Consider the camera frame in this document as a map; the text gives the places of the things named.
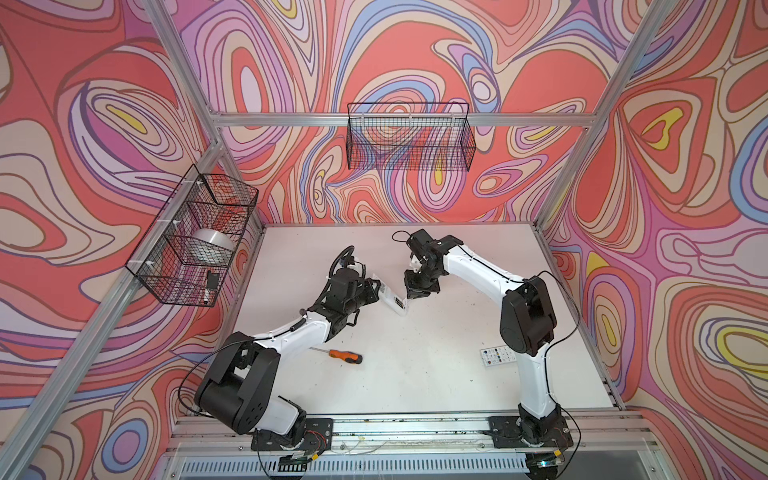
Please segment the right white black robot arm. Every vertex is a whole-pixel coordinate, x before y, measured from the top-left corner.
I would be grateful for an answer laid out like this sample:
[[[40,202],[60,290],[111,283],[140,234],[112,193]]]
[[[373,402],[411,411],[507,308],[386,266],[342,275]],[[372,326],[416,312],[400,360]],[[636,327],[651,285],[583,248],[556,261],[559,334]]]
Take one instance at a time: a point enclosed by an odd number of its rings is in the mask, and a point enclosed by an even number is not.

==

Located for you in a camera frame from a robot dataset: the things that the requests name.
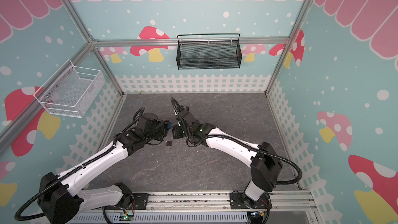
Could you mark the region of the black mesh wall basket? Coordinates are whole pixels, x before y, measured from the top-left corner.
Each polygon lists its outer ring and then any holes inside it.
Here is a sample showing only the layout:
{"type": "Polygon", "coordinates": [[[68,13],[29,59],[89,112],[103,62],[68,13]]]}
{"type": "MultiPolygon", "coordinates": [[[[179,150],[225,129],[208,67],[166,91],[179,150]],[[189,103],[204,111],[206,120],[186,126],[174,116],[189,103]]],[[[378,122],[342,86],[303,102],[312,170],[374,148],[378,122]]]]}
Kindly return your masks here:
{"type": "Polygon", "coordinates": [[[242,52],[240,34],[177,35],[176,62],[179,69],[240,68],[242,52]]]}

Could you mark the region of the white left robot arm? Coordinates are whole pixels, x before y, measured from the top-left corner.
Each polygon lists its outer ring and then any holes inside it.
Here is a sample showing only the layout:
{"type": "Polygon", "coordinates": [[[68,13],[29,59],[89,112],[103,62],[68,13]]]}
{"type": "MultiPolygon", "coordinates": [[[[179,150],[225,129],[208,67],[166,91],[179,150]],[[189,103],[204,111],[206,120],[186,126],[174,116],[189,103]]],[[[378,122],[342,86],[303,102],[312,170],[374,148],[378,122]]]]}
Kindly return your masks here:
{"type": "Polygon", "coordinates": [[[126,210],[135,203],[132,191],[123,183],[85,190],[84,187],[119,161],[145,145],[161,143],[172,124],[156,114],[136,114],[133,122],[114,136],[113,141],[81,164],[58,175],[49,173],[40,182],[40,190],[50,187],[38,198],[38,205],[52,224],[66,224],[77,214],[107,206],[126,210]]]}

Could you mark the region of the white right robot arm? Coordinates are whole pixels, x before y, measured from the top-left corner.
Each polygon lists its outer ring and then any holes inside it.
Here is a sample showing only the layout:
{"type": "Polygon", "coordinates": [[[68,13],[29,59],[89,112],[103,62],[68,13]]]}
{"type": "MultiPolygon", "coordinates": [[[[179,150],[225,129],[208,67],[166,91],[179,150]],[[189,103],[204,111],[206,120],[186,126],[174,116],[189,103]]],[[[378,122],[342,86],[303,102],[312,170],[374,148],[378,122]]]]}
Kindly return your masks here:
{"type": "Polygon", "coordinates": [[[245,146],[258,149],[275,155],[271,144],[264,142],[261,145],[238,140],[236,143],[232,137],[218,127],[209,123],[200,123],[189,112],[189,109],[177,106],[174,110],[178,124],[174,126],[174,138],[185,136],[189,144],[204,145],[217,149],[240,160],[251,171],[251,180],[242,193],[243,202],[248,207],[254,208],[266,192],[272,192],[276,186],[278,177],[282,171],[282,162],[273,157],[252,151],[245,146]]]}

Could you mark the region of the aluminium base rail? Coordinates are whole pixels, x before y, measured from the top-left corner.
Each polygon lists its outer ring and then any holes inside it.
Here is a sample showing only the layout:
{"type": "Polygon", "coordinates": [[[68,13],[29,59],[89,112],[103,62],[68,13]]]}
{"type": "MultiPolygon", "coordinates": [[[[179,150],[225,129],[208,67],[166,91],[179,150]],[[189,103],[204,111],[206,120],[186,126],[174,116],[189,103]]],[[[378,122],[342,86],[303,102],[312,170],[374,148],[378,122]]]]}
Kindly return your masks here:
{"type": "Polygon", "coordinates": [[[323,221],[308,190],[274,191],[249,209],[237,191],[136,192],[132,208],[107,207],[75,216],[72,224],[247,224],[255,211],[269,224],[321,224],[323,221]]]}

--

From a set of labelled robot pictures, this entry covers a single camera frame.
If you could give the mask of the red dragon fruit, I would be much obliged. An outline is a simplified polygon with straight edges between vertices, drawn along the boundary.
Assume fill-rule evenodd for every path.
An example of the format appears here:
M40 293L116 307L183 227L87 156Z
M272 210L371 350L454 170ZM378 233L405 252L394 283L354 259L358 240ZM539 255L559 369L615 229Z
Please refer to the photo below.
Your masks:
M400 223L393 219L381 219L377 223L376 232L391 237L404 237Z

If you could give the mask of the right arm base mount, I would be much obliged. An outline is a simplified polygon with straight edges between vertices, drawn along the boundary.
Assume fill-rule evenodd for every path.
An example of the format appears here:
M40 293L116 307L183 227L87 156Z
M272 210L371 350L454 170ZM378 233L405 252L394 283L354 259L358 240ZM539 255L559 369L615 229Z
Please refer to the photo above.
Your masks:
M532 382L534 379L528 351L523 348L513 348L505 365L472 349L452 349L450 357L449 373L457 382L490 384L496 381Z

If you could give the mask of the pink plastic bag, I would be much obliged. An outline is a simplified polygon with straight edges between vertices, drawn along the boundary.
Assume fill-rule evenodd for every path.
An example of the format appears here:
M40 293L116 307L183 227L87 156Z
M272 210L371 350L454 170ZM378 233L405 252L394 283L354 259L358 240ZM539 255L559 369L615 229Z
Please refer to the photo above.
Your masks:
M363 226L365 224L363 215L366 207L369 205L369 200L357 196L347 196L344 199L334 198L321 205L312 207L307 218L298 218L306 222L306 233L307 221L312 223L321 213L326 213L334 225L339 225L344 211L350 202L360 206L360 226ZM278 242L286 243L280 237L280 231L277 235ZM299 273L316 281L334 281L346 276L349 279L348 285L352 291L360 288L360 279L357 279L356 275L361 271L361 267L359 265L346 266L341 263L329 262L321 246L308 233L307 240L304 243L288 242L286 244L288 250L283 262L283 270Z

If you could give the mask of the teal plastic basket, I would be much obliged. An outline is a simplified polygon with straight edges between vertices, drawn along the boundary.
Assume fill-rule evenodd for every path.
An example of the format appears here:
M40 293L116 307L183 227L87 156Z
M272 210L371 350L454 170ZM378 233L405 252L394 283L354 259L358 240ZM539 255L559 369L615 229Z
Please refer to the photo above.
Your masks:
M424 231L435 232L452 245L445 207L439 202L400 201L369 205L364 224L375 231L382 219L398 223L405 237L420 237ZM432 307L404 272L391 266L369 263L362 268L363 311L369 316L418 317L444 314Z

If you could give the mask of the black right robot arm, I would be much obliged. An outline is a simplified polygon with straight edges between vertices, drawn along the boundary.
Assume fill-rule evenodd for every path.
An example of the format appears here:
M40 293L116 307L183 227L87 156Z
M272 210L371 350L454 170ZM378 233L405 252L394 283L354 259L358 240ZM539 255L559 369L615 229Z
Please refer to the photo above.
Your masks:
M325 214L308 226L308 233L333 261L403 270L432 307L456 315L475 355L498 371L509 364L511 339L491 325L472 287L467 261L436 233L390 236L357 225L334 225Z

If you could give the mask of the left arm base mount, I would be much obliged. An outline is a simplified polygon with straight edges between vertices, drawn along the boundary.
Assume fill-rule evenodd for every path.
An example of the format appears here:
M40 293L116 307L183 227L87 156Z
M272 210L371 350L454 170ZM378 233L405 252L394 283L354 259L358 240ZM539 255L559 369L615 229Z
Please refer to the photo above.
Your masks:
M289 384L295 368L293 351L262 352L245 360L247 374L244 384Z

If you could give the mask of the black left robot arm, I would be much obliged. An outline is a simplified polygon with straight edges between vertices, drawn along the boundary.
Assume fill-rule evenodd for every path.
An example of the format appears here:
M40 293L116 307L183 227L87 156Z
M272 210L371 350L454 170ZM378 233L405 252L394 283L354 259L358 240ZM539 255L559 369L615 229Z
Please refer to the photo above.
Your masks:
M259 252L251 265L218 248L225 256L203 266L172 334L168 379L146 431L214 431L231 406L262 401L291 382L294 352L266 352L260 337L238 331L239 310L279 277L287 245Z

* **Your objective**
What you return must match the lines above from the one with "Consider the camera" through the one with "Take one instance" exactly, with both ends included and the pictures excluded.

* **Written response**
Consider the camera frame in this document as a map; the text gives the places of the things named.
Please segment the right white black robot arm. Every vertex is a whole-pixel coordinate, x before y, measured from the top-left corner.
I would be grateful for an answer laid out like this sample:
[[[40,202],[60,290],[111,283],[140,234],[112,193]]]
[[[373,402],[411,411],[507,308],[386,266],[342,275]],[[372,326],[416,312],[400,360]],[[636,327],[651,285],[583,248],[556,261],[559,334]]]
Take one instance at a time: a point enclosed by an odd number of its rings is in the mask, and a point enclosed by an even number is not.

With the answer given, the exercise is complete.